Mr Zelensky took to social media on Thursday to say he ‘appreciates’ the ‘support from Britain’, specifically thanking Mr Johnson.
He described how the UK’s choice to support Ukraine was “very important” to the country and called for continued collaboration “to keep the peace”.
It comes as the UK expresses concern over claims by Russia of a military descent into the crisis, with Foreign Secretary Liz Truss warning that Russian President Vladimir Putin could prolong the crisis for months.
Ms Truss is due to travel to Kyiv this week, having missed Mr Johnson’s trip due to contracting COVID-19.
She wrote in the Daily Telegraph: “We must not be lulled into a false sense of security by Russia which claims that some troops are returning to their barracks, when in fact the reinforcement of the Russian army shows no sign of slowing down.
READ MORE: Russian media accuses Ukraine of throwing grenades sparking war fears
Defense Secretary Ben Wallace has confirmed the UK is doubling its military presence in Estonia and sending more tanks and armored vehicles to the Baltic state.
He told Sky News on Wednesday: “What we haven’t seen is evidence of withdrawal claimed by the Kremlin.

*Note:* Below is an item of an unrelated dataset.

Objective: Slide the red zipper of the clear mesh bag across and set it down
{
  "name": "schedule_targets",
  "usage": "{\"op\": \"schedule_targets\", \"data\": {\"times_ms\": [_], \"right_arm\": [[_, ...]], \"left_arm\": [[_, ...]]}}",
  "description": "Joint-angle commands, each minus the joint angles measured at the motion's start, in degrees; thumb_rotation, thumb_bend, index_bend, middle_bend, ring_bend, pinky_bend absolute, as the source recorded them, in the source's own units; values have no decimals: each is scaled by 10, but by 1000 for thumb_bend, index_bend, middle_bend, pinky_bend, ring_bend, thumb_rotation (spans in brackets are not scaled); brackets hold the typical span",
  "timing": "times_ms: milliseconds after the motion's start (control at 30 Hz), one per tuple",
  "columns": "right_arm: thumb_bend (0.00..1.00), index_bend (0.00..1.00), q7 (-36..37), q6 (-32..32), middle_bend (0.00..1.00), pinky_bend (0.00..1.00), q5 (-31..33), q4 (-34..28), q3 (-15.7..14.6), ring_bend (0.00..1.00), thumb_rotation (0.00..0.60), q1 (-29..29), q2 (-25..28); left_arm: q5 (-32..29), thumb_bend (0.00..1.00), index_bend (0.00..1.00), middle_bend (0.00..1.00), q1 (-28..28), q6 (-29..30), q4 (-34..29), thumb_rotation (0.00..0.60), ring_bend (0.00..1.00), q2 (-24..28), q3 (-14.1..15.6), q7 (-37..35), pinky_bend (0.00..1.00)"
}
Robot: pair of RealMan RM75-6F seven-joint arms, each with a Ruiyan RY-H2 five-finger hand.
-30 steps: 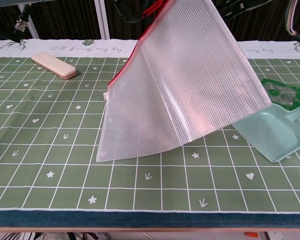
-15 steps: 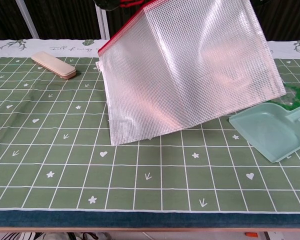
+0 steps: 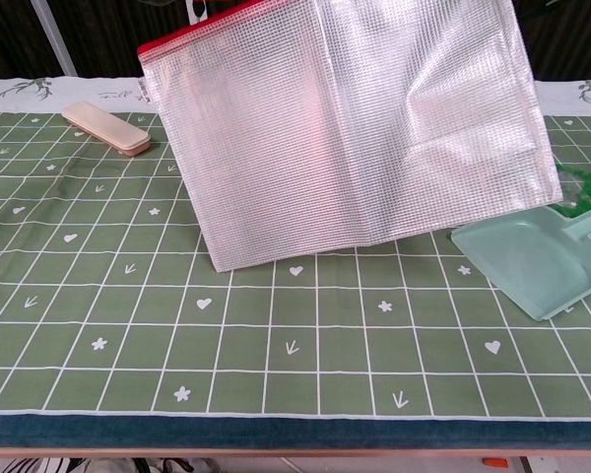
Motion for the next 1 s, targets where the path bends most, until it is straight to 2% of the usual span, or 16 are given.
{"op": "schedule_targets", "data": {"times_ms": [33,1000], "right_arm": [[543,676,1,-3,218,223,0,3,-3,0,600,-3,5],[544,675,22,-13,218,223,-4,21,-31,0,600,-8,22]], "left_arm": [[13,463,625,161,12,-4,-7,600,0,12,6,-10,0],[47,464,624,161,62,-23,-3,600,0,58,17,-51,0]]}}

“Until we see a proper de-escalation, we should all be cautious about the direction of travel from the Kremlin.”
Russian Foreign Minister Sergei Lavrov also warned the UK that Russia would retaliate if faced with further sanctions.
He met Ms Truss in Moscow last week, adding later that he was “honestly disappointed” at the lack of progress in the talks.
New sanctions laws, introduced last week, mean others close to the Russian leadership and involved in tensions over Ukraine could face stiff penalties.
The Foreign Ministry said the sanctions will apply “not only to those directly linked to the destabilization of Ukraine, but also to entities affiliated with the Russian government and companies of economic and strategic importance to the government. Russian, as well as their owners, directors and trustees”.
Boris Johnson has reiterated that the UK will adopt a “very, very tough” set of sanctions in the event of a Russian invasion.